During the World Wild Web of the mid-90s everybody was using cute email handles instead of their name; I wanted a cute email handle too, but salamander was taken. That's how I became asalamander. As in the one but also, of course, not one. Because, you know, I'm not.
I would help people keep their balance with my aphorisms, micro-adjustments to gravity and orientation in 140 characters.
The salamander thing was from the only pets I had as a kid. I caught three salamanders in the woods at different times -- an orange one, a striped one and one with spots. I had a sizeable terrarium in my room where my dad grew African violets; never had to water them, it had its own ecosystem. So I buried a dish to make a pond for them and put them in there, and they promptly dug tunnels and hid from me for the duration of their time as my pets, which I seem to remember was a few years! Every now and then I'd actually see one surface. It was as exciting as seeing one in the wild, because they never ever came out. So that was my "pet experience" -- them just hiding from me the whole time. Eventually I fished them out of there and set them free in a swampy area near a pond, where I'm sure they reverted right back to their fascinating natural habits of more hiding.
Well that was all fine, but then everyone got more serious and professionalized and started switching to their real names and cute email handles were really just so 1998, but I had waited too long and my name and all its variants had been taken long ago. I was going to have to append a significant portion of the Fibonacci Sequence to ever get to "Available!" And, it's not even my real name, which I only use at the bank. Although that was taken too.
Right around then I was watching some nature show on TV about these fish that spent a lot of time on the streambed, fluffing up all the gravel with their snouts. It was thought that they were fishing for tiny mites and other edibles -- but no. These fish are born -- well, hatched -- without rocks in their ears. I didn't even know fish had ears, never mind rocks. Yes, there are tiny rocks in ear canals, known as "otoliths," that are suspended in viscous fluid and help us keep our balance. Us, fish, others. When the rocks rest on the bottom of the canal, we balance upright. When the rocks are pushed to the back, as when we drive at 70mph for an hour, we feel a bit off-kilter until they settle. And when an infection stirs them up, the room spins and we don't know which way is up. Well, balancing is also important in water, and these fish had no otoliths, so what they did is fluff up all the gravel and wiggle around, hoping that some of the tiniest rocks would just fall in there, and then they could balance.

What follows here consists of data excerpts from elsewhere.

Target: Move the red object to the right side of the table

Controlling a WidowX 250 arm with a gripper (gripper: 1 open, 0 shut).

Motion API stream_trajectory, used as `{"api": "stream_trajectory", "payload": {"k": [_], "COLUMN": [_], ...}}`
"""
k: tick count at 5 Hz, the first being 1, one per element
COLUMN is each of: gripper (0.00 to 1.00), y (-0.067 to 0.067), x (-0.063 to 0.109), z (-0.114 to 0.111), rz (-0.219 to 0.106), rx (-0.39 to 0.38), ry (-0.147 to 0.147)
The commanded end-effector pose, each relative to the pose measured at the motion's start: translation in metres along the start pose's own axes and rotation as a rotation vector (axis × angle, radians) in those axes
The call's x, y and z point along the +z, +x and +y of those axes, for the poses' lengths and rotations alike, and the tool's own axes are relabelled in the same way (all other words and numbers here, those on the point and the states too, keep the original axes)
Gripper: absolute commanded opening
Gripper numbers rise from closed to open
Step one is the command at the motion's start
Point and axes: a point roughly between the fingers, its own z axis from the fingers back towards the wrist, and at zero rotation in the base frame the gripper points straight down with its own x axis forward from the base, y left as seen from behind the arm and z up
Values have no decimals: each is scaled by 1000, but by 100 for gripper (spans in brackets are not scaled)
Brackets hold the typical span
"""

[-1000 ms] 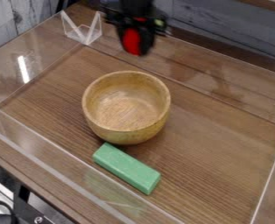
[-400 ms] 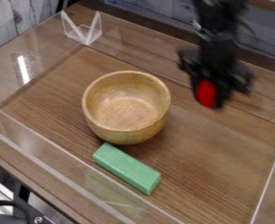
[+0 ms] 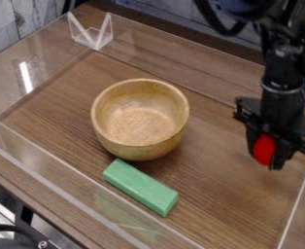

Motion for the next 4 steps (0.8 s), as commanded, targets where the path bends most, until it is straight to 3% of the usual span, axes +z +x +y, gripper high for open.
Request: {"api": "stream_trajectory", "payload": {"k": [1,2,3,4], "gripper": [100,100,100,100], "y": [7,8,9,5], "x": [16,24,42,47], "z": [-4,-3,-2,7], "rz": [-38,-29,-44,-69], "rx": [-33,-53,-61,-54], "ry": [-20,-32,-27,-23]}}
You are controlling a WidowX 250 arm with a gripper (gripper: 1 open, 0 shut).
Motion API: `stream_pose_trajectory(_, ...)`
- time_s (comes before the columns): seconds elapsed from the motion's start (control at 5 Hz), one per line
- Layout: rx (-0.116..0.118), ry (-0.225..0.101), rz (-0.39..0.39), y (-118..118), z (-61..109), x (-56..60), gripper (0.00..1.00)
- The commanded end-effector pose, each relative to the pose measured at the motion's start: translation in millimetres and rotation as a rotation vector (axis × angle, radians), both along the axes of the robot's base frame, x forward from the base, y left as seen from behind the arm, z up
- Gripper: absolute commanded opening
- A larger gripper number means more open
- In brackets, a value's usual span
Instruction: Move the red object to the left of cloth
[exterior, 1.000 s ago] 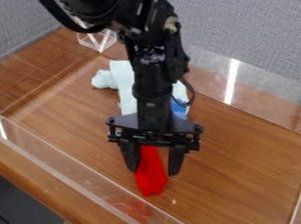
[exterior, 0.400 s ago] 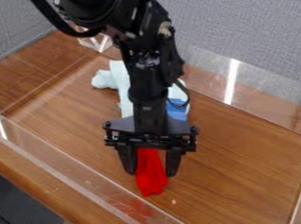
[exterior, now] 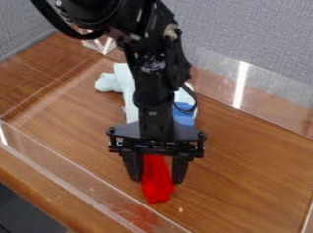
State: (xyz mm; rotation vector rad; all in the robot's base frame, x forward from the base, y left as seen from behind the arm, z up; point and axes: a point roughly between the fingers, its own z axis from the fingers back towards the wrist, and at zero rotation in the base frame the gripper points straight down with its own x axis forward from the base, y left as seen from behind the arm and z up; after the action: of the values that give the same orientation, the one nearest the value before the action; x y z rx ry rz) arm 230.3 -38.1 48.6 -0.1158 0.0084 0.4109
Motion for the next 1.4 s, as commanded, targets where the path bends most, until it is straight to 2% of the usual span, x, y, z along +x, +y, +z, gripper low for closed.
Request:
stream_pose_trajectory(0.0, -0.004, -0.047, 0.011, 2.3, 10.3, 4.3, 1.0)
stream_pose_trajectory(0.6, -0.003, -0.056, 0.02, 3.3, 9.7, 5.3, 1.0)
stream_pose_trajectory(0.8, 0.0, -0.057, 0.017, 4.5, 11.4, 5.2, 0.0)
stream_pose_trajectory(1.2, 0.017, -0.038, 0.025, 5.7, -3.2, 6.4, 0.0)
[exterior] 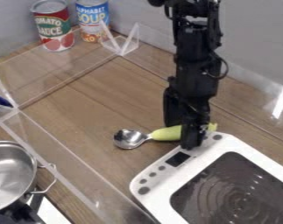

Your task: Put green spoon on the white and black stove top

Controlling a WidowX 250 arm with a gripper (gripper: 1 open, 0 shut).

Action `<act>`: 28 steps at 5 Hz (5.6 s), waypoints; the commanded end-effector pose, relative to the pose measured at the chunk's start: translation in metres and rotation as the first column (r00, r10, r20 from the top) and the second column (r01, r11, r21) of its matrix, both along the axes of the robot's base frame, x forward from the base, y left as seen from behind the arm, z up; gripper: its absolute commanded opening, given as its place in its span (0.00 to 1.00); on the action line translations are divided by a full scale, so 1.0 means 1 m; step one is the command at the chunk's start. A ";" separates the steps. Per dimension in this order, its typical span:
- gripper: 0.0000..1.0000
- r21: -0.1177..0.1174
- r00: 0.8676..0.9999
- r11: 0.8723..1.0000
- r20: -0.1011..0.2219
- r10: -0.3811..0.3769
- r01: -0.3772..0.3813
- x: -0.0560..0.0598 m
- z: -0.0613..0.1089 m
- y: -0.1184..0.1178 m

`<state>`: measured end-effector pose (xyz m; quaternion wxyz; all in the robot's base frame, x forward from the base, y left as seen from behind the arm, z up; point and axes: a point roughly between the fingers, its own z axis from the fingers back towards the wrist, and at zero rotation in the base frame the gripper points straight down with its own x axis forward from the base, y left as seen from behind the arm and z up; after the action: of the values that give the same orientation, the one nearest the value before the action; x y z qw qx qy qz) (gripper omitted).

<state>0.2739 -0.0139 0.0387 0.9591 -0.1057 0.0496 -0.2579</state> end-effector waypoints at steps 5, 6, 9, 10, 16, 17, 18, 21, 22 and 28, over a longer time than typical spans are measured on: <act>0.00 -0.024 0.997 0.997 0.023 -0.072 0.072 0.003 0.008 0.003; 1.00 -0.022 0.997 0.996 0.020 -0.081 0.082 0.003 0.006 0.008; 0.00 -0.008 0.994 0.995 0.013 -0.104 0.104 0.004 0.011 0.020; 0.00 -0.006 0.994 0.994 0.014 -0.109 0.109 0.005 0.012 0.024; 1.00 -0.010 0.984 0.984 0.012 -0.177 0.177 0.013 0.008 0.016; 1.00 -0.007 0.982 0.982 0.012 -0.189 0.189 0.014 0.007 0.014; 1.00 -0.005 0.980 0.980 0.011 -0.199 0.199 0.016 0.007 0.013; 1.00 0.003 0.973 0.973 0.008 -0.229 0.229 0.020 0.007 0.009; 1.00 0.008 0.971 0.971 0.008 -0.240 0.240 0.021 0.007 0.007; 1.00 0.047 0.957 0.956 0.025 -0.290 0.289 0.030 0.009 0.012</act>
<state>0.2933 0.0009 0.0379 0.9169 -0.0852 0.0760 -0.3823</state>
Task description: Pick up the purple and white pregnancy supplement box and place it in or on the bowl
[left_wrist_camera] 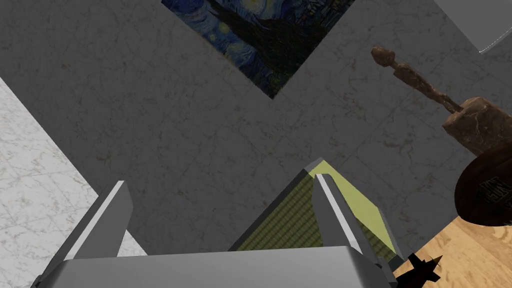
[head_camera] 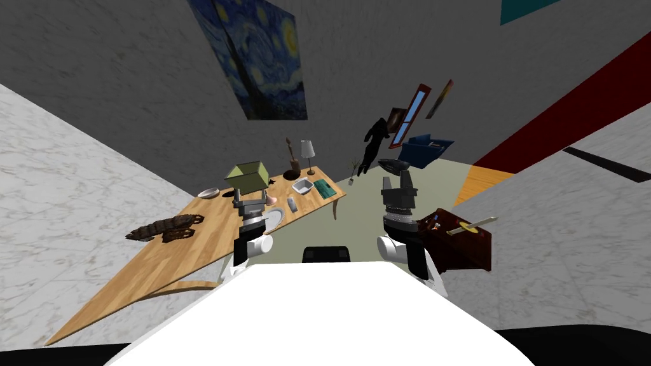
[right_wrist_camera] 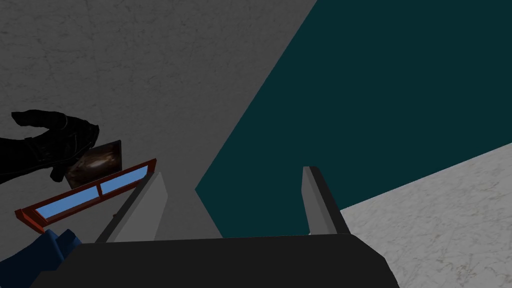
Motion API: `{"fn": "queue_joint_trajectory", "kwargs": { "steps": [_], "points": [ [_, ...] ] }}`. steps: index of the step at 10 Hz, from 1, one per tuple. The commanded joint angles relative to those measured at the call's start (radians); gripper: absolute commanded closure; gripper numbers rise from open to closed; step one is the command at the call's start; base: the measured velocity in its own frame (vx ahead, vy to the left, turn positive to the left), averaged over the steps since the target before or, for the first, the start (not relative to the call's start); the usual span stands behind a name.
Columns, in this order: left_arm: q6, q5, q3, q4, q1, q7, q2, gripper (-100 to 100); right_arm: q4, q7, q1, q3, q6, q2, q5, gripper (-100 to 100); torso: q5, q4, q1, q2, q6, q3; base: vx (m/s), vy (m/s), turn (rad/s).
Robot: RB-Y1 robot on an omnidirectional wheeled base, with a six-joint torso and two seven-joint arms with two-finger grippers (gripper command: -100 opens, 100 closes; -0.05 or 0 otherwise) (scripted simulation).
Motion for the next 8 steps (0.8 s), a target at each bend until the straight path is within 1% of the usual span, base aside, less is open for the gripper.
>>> {"fn": "queue_joint_trajectory", "kwargs": {
  "steps": [1, 2, 3, 4, 5, 6, 8],
  "points": [
    [-0.016, 0.012, 0.004, 0.05, -0.008, 0.019, 0.002, -100, 0.0, 0.0, 0.0, 0.0, 0.0, 0.0, 0.0, 0, 0.0, 0.0, 0.0, 0.0, 0.0, 0.0, -0.005, -0.037, -0.082],
    [-0.046, 0.034, 0.012, 0.081, -0.021, 0.054, 0.006, -100, 0.0, 0.0, 0.0, 0.0, 0.0, 0.0, 0.0, 0, 0.0, 0.0, 0.001, 0.0, 0.0, 0.0, -0.001, -0.04, -0.134],
    [-0.046, 0.034, 0.012, 0.109, -0.021, 0.054, 0.006, -100, 0.0, 0.0, 0.0, 0.0, 0.0, 0.0, 0.0, 0, 0.0, 0.0, 0.001, 0.0, 0.0, 0.0, 0.003, -0.032, -0.075],
    [-0.078, 0.057, 0.021, 0.141, -0.033, 0.091, 0.01, -100, 0.0, 0.0, 0.0, 0.0, 0.0, 0.0, 0.0, 0, 0.0, 0.0, 0.002, -0.001, 0.0, 0.0, 0.004, -0.048, -0.145],
    [-0.078, 0.057, 0.021, 0.163, -0.033, 0.091, 0.01, -100, 0.0, 0.0, 0.0, 0.0, 0.0, 0.0, 0.0, 0, 0.0, 0.0, 0.001, -0.001, 0.0, 0.0, 0.004, -0.04, -0.082],
    [-0.11, 0.08, 0.03, 0.194, -0.044, 0.129, 0.012, -100, 0.0, 0.0, 0.0, 0.0, 0.0, 0.0, 0.0, 0, 0.0, 0.0, 0.001, -0.001, 0.0, 0.0, 0.012, -0.042, -0.208],
    [-0.11, 0.08, 0.03, 0.233, -0.044, 0.129, 0.012, -100, 0.0, 0.0, 0.0, 0.0, 0.0, 0.0, 0.0, 0, 0.0, 0.0, 0.002, -0.001, -0.001, -0.001, 0.009, -0.019, -0.02]
  ]
}}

So when I couldn't be my real name and I was tired of being an amphibian or not one, this story suddenly came back to me. I would be -- an otolith! Because ... I help people keep their balance! Conceptually speaking, of course.
So when I joined Twitter, that was a natural transfer; I would help people keep their balance with my observations and aphorisms, micro-adjustments to gravity and orientation in 140 characters. I would be the liaison between the inner and outer states, the link to the outside that keeps the balance within, the metaphor in the fluid, the virtual in the real. It was perfect.
Perfect, that is, except for the fact that helping people keep their balance is pretty much the last thing I do. I push people off-balance, from reports of wide acquaintance. Apparently I race around the ear canals like they're my own private Hot Wheels tracks, careening off the orange sidewalls, laughing when I flip off the loop, then yelling: Again! Again! Hahahaha!
That is, if you wiggle around and let me in.
Oh yeah, and I changed the spelling, to otolythe. The y is for girl rocks.